▶ [Exercise details]
Please say how many lines of the listing hold "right", with no other words in the answer.

——————

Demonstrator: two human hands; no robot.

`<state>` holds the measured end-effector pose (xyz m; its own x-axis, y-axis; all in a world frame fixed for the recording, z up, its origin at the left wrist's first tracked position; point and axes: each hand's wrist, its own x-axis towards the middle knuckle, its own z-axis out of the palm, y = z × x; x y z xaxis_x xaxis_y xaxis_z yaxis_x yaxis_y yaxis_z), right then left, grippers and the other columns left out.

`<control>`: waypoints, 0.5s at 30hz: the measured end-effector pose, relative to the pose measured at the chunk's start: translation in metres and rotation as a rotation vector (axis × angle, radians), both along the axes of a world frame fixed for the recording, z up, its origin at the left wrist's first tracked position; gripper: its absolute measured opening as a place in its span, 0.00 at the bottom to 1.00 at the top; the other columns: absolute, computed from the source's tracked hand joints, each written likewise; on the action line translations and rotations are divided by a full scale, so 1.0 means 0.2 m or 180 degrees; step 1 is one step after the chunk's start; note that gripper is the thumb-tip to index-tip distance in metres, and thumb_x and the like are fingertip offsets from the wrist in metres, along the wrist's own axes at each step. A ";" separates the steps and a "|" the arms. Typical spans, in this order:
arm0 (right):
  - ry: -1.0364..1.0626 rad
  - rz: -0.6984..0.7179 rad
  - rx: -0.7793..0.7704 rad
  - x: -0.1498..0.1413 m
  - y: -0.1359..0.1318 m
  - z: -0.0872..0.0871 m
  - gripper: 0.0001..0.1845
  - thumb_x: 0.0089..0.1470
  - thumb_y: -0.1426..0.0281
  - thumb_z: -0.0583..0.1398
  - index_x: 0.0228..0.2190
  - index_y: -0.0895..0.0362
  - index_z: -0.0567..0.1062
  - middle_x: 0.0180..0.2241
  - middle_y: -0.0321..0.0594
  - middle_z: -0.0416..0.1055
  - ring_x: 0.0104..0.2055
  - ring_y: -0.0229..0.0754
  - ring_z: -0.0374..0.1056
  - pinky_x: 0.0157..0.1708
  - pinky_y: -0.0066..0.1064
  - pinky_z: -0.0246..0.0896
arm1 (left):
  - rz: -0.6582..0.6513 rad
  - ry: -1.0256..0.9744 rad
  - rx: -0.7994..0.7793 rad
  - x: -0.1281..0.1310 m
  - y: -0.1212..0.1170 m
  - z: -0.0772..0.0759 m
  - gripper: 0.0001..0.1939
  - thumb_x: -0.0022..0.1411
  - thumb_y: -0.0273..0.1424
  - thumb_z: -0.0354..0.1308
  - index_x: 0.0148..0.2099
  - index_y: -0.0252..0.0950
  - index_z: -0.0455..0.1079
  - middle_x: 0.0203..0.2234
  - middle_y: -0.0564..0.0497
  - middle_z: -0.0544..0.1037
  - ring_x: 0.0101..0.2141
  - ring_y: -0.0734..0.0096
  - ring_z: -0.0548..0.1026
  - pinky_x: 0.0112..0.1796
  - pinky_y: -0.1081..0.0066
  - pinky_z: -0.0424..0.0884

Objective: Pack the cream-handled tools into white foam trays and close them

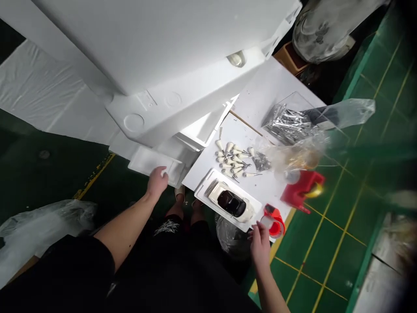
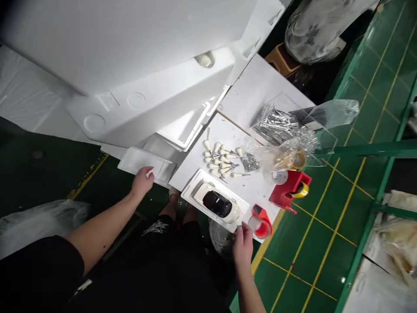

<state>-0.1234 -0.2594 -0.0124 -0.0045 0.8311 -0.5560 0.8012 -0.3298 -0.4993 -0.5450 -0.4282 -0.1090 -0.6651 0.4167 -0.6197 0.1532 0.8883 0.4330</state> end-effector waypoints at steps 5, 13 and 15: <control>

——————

▶ [Task solution]
2